In 2019, the UK took on the role of co-chair of the Equal Rights Coalition (ERC), alongside Argentina and this upcoming conference is said to be an extension of their commitment to protecting and promoting LGBTQ+ rights. The event will focus on ‘making progress on legislative reform, tackling violence and discrimination, and ensuring equal access to public services for LBGT people.’ Nick Herbert, Lord Herbert of South Downs, has been appointed as the chair of the conference and also as the UK’s Special Envoy on LGBTQ+ rights. He said:

I am committed to the cause of advancing LGBT+ rights worldwide and I look forward to continuing that in my role as the Prime Minister’s Special Envoy and as the Chair of the Global LGBT Conference. At a time when Covid has pulled many of us apart, the conference offers a real chance to bring people together and drive change for good.

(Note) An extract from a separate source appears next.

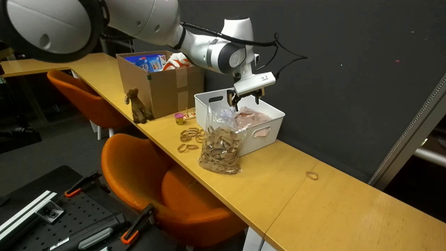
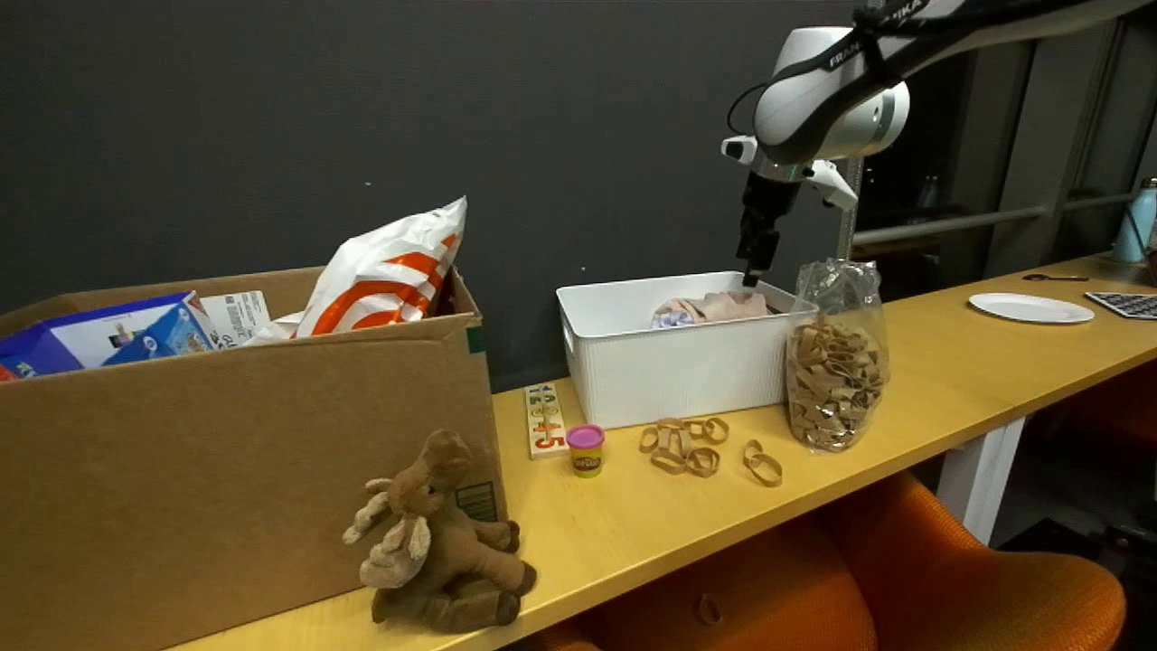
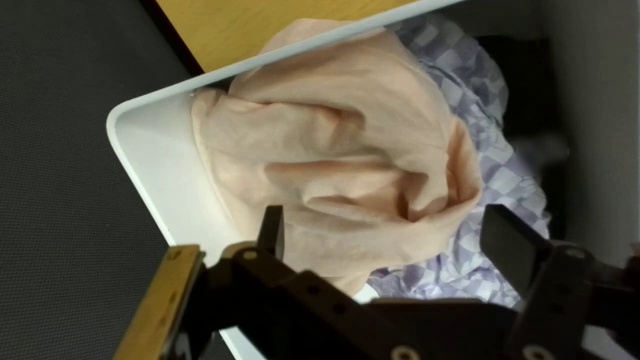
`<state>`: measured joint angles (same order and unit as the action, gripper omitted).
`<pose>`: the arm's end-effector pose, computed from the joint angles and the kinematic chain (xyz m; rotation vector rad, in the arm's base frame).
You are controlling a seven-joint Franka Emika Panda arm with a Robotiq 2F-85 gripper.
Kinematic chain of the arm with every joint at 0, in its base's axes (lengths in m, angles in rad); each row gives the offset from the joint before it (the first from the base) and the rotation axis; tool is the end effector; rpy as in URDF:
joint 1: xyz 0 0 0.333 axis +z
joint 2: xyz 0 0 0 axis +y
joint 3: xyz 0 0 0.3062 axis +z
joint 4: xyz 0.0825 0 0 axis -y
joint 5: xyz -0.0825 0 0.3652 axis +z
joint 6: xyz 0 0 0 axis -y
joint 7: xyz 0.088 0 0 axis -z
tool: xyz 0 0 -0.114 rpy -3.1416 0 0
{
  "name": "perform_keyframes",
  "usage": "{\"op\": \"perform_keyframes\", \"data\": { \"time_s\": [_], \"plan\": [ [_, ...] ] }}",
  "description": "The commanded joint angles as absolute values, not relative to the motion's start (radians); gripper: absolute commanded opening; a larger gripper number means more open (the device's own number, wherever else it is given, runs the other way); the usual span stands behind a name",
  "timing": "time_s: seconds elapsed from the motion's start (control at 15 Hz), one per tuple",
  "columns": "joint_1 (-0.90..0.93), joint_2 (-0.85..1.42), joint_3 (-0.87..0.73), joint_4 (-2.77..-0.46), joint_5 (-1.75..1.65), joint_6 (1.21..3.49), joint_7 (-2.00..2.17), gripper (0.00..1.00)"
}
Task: Put the peach and purple clothing on the backrest of the chair on the right.
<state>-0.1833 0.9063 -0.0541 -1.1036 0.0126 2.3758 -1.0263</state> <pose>0.7620 -0.1689 0.3019 2.6418 1.1326 0.4065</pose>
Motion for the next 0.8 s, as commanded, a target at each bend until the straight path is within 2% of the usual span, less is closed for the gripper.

This is the first time the UK will host a global LGBTQ+ event of this scale, and it comes right in the nick of time.

LGBTQ+ rights

The 2021 Rainbow Europe Map, an annual benchmarking tool that ranks 49 countries in Europe on their LGBTQ+ laws and policies, has revealed that over the past 12 months, work on human rights for the community has come to a shocking standstill. Furthermore, Prime Minister Boris Johnson’s government has repeatedly come under fire for reversing progress made so far for the rights of the community. Last autumn, the government got rid of reforms under the Gender Recognition Act that would have allowed trans people to self-identify, and last month Johnson was put in the spotlight for delaying the ban on gay conversation therapy.

Amelia Abraham, author of Queer Intentions told The Guardian:

The prime minister should deal with some of the huge issues facing LGBTQ+ people here before holding the UK up as a bastion of progress.